Towards Strong Field Tests of Beyond Horndeski Gravity Theories

TL;DR

This paper explores how strong-field tests of beyond Horndeski gravity theories using compact stars can reveal deviations from general relativity, potentially resolving the hyperon puzzle and predicting observable differences in neutron star properties.

Contribution

It extends previous models to include slow rotation, derives an equation-of-state independent I-C relation, and shows that modified gravity can allow hyperon stars with masses above 2 solar masses.

Findings

Hyperon stars can exceed 2 solar masses in beyond Horndeski theories.

The I-C relation differs from GR predictions, offering a potential observational test.

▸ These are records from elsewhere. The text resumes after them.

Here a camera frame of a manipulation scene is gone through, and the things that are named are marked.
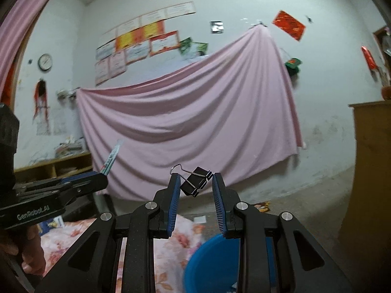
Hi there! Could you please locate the red tassel wall ornament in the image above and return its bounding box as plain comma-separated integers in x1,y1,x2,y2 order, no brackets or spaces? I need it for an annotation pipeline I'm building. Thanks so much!
33,79,51,120

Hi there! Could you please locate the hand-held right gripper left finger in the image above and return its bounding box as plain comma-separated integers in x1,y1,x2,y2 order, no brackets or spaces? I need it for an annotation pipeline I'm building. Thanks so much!
35,172,181,293

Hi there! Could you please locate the floral blanket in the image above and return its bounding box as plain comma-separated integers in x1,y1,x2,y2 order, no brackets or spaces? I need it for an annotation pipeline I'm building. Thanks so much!
38,214,206,293

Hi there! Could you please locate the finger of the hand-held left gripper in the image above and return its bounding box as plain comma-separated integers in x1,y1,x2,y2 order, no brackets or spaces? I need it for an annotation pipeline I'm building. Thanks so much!
15,172,109,190
59,181,109,206

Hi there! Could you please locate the wooden wall shelf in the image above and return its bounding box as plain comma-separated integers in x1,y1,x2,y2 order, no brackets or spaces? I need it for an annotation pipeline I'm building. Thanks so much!
14,152,94,184

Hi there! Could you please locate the wooden cabinet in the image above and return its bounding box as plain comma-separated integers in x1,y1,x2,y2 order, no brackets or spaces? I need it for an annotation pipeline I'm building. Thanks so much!
337,100,391,251

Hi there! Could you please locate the round wall clock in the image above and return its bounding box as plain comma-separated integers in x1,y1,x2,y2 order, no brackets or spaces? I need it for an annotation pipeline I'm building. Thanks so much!
37,53,54,72

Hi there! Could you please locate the pink door curtain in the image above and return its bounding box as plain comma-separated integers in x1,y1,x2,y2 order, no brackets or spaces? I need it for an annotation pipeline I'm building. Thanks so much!
0,0,60,98

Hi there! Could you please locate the pink hanging sheet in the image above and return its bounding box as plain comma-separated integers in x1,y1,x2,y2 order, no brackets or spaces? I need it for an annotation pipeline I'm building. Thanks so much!
76,25,308,202

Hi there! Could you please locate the group of wall certificates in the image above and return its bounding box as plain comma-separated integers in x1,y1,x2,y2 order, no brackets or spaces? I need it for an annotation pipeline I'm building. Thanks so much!
95,1,196,86

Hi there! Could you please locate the blue white cartoon packet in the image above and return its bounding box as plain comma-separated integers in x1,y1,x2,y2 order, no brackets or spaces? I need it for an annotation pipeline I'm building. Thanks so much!
38,217,65,231

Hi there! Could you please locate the red wall paper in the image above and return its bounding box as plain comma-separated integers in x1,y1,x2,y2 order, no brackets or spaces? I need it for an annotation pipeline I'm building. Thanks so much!
272,10,307,42

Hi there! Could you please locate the green hanging ornament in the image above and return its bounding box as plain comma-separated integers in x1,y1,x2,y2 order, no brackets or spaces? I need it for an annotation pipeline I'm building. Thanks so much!
285,57,303,75

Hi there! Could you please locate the colourful snack wrapper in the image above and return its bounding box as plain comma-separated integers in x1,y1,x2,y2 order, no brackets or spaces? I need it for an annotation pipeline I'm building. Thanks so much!
252,201,272,214

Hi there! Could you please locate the black binder clip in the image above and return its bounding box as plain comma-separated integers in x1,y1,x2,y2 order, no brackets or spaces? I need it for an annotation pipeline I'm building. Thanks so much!
170,164,213,198

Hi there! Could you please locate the pile of papers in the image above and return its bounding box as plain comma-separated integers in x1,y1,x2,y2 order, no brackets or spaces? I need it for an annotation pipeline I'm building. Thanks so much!
55,136,88,159

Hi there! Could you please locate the person's left hand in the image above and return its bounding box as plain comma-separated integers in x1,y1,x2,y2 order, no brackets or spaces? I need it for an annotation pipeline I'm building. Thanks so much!
0,223,47,277

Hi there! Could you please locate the green wall flyer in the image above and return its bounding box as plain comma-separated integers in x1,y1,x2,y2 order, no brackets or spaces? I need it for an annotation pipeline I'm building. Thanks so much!
179,37,193,56
193,41,209,58

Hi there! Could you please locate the red hanging ornament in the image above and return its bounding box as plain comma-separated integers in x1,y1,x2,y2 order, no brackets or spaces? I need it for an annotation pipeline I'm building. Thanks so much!
361,46,378,75

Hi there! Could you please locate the white green paper packet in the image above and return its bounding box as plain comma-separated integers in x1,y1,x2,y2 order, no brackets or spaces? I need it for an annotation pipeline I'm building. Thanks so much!
100,139,124,176

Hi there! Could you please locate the blue plastic basin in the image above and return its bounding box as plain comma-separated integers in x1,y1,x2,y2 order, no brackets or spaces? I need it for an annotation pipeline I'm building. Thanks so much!
183,233,277,293

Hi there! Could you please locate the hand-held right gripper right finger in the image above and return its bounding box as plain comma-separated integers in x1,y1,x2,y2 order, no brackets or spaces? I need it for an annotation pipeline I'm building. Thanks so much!
212,172,356,293

Existence of stable quark stars when hyperonic stars are unstable.

Abstract

Theories of gravity in the beyond Horndeski class encompass a wide range of scalar-tensor theories that will be tested on cosmological scales over the coming decade. In this work, we investigate the possibility of testing them in the strong-field regime by looking at the properties of compact objects-neutron, hyperon, and quark stars-embedded in an asymptotically de Sitter space-time, for a specific subclass of theories. We extend previous works to include slow rotation and find a relation between the dimensionless moment of intertia, ($\bar{I}=Ic^2/G_{\rm N} M^3$), and the compactness, $\cal{C}=G_{\rm N} M/Rc^2$ (an $\bar{I}$-$\cal{C}$ relation), independent of the equation of state, that is reminiscent of but distinct from the general relativity prediction. Several of our equations of state contain hyperons and free quarks, allowing us to revisit the hyperon puzzle. We find that the maximum mass of hyperon stars can be larger than $2M_\odot$ for small values of the beyond Horndeski parameter, thus providing a resolution of the hyperon puzzle based on modified gravity. Moreover, stable quark stars exist when hyperonic stars are unstable, which means that the phase transition from hyperon to quark stars is predicted just as in general relativity, albeit with larger quark star masses. Two important and potentially observable consequences of some of the theories we consider are the existence of neutron stars in a range of masses significantly higher than in GR, and $\bar{I}$-$\mathcal{C}$ relations that differ from their GR counterparts. In the former case, we find objects that, if observed, could not be accounted for in GR because they violate the usual GR causality condition. We end by discussing several difficult technical issues that remain to be addressed in order to reach more realistic predictions that may be tested using gravitational wave searches or neutron star observations.